15. The electronic device according to claim 12, wherein the at least one computer program further causes the one or more processors to:

convert the query data in the plurality of modalities into retrieval embedding vectors in a same vector format; and

input the retrieval embedding vectors into the target model, and performing feature mapping on the query data based on the target model, to obtain the first features.

16. The electronic device according to claim 15, wherein the at least one computer program further causes the one or more processors to:

segment the query data to obtain a plurality of query data blocks;

perform feature mapping on the plurality of query data blocks to obtain a plurality of first embedding vectors;

determine a plurality of pieces of location information of the query data blocks in the query data, and performing feature mapping on the plurality of pieces of location information to obtain a plurality of second embedding vectors;

perform feature mapping on the plurality of modalities corresponding to the query data, to obtain a plurality of third embedding vectors; and

concatenate the first embedding vectors, the second embedding vectors, and the third embedding vectors, to obtain the retrieval embedding vectors.

17. The electronic device according to claim 15, wherein the at least one computer program further causes the one or more processors to:

normalize the retrieval embedding vectors, to obtain normalized vectors;

perform attention feature extraction on the normalized vectors, to obtain attention vectors; and

perform feature mapping on the attention vectors based on the target model, to obtain the first features.

18. The electronic device according to claim 17, wherein:

the normalized vectors are first normalized vectors; and

the at least one computer program further causes the one or more processors to: concatenate the attention vectors and the retrieval embedding vectors, to obtain concatenated vectors; normalize the concatenated vectors, to obtain second normalized vectors; perform feed forward feature mapping on the second normalized vectors based on the target model, to obtain mapping vectors; and concatenate the mapping vectors and the concatenated vectors, to obtain the first features.

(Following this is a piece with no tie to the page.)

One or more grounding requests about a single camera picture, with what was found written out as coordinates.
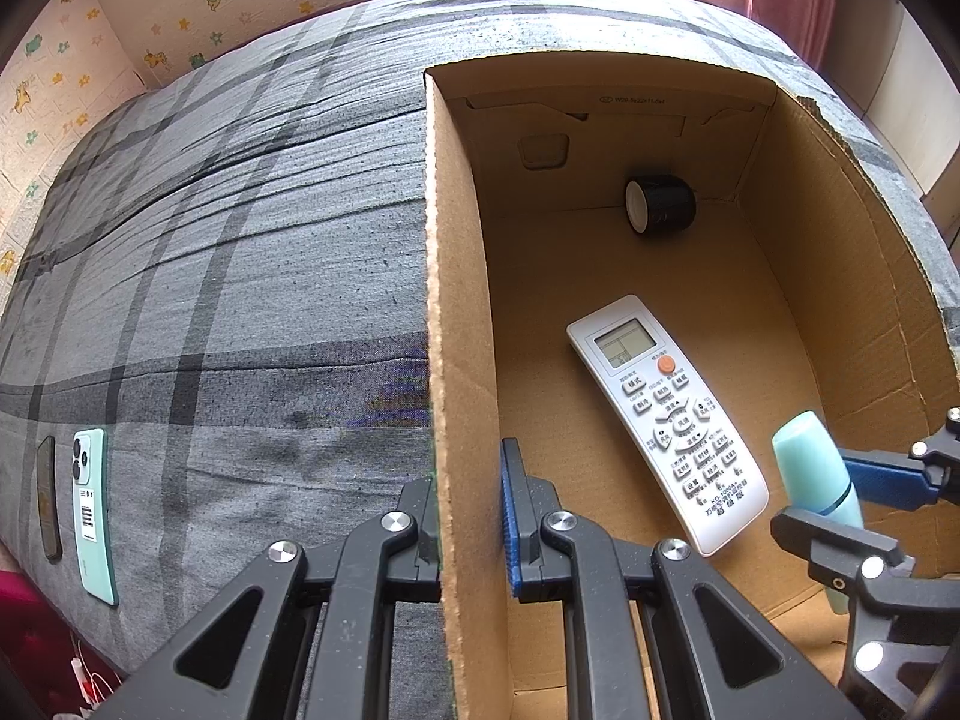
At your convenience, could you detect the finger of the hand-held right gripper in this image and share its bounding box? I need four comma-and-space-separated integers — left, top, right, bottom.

19. The electronic device according to claim 12, wherein:

the similarities are first similarities; and

the at least one computer program further causes the one or more processors to: obtain a sample image and sample retrieval data in a modality other than an image modality, and obtaining a similarity tag between the sample image and the sample retrieval data; perform feature extraction on the sample retrieval data based on the target model to obtain a third feature of the sample retrieval data, and performing feature extraction on the sample image based on the target model, to obtain a fourth feature of the sample image obtained after the sample image is aligned with the sample retrieval data; determine a second similarity between the sample image and the query data according to the third feature and the fourth feature, and determining a loss value according to the second similarity and the similarity tag; and adjust a parameter of the target model according to the loss value.

20. A non-transitory computer-readable storage medium storing at least one computer program that, when executed by one or more processors, causes the one or more processors to:

obtain a candidate image set and query data in a plurality of modalities, the candidate image set including a plurality of candidate images;

perform feature extraction on the query data based on a target model to obtain a plurality of first features of the query data;

perform feature extraction on the candidate images based on the target model, to obtain a plurality of second features of the candidate images, each of the second features being obtained by feature extraction after the candidate images are aligned with the query data in one of the modalities;

determine a plurality of similarities each between the candidate images and the query data in one of the modalities according to the first features and the second features;

determine result image sets corresponding to a plurality of query data combinations from the candidate image set according to the similarities, the query data combinations including the query data in at least one of the modalities; and

merge the result image sets to obtain an image retrieval result.